Exercise details
Repeat the whole listing exactly, leaving nothing out.

Supplied material
════════════════════
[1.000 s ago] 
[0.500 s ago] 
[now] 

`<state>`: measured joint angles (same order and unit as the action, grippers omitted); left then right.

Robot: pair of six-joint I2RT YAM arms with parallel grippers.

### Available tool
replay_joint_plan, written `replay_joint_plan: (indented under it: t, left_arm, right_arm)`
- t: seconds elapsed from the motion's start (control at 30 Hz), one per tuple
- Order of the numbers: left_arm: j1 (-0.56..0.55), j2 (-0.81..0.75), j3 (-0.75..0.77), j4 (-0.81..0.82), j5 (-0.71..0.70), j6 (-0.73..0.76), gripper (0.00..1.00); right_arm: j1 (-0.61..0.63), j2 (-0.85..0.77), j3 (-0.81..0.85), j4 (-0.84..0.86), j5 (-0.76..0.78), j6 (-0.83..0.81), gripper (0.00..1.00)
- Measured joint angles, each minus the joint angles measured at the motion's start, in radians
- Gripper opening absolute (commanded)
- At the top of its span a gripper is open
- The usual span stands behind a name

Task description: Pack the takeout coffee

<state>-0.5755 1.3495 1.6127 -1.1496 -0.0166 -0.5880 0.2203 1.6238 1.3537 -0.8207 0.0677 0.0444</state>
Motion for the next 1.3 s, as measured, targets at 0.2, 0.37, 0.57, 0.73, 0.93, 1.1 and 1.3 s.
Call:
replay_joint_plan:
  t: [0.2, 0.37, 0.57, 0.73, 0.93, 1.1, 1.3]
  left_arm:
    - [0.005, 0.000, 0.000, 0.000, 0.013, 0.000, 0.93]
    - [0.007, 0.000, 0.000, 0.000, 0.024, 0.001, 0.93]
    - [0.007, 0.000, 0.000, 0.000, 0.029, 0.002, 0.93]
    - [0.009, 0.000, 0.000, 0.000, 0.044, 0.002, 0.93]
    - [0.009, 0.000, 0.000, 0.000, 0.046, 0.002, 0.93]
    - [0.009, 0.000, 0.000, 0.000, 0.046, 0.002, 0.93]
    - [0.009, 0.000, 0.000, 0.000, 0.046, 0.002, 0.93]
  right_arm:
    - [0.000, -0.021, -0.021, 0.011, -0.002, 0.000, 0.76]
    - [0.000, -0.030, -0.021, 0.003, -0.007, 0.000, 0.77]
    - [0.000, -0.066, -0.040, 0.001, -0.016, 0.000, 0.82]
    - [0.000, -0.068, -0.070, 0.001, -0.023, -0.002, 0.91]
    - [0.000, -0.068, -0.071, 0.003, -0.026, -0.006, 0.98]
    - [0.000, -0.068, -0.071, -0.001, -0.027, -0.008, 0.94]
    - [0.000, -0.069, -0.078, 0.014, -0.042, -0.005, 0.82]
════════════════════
Response
[1.000 s ago] 
[0.500 s ago] 
[now] 

`<state>`: measured joint angles (same order and unit as the action, grippers omitted); left then right.

Robot: pair of six-joint I2RT YAM arms with parallel grippers.

### Available tool
replay_joint_plan, written `replay_joint_plan: (indented under it: t, left_arm, right_arm)`
- t: seconds elapsed from the motion's start (control at 30 Hz), one per tuple
- Order of the numbers: left_arm: j1 (-0.56..0.55), j2 (-0.81..0.75), j3 (-0.75..0.77), j4 (-0.81..0.82), j5 (-0.71..0.70), j6 (-0.73..0.76), gripper (0.00..1.00); right_arm: j1 (-0.61..0.63), j2 (-0.85..0.77), j3 (-0.81..0.85), j4 (-0.84..0.86), j5 (-0.76..0.78), j6 (-0.83..0.81), gripper (0.00..1.00)
- Measured joint angles, each minus the joint angles measured at the motion's start, in radians
- Gripper opening absolute (commanded)
- At the top of its span a gripper is open
- The usual span stands behind a name

Task description: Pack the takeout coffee

<state>-0.5755 1.3495 1.6127 -1.1496 -0.0166 -0.5880 0.2203 1.6238 1.3537 -0.8207 0.0677 0.0444</state>
Motion for the next 1.3 s, as measured, targets at 0.2, 0.37, 0.57, 0.73, 0.93, 1.1 and 1.3 s.
Call:
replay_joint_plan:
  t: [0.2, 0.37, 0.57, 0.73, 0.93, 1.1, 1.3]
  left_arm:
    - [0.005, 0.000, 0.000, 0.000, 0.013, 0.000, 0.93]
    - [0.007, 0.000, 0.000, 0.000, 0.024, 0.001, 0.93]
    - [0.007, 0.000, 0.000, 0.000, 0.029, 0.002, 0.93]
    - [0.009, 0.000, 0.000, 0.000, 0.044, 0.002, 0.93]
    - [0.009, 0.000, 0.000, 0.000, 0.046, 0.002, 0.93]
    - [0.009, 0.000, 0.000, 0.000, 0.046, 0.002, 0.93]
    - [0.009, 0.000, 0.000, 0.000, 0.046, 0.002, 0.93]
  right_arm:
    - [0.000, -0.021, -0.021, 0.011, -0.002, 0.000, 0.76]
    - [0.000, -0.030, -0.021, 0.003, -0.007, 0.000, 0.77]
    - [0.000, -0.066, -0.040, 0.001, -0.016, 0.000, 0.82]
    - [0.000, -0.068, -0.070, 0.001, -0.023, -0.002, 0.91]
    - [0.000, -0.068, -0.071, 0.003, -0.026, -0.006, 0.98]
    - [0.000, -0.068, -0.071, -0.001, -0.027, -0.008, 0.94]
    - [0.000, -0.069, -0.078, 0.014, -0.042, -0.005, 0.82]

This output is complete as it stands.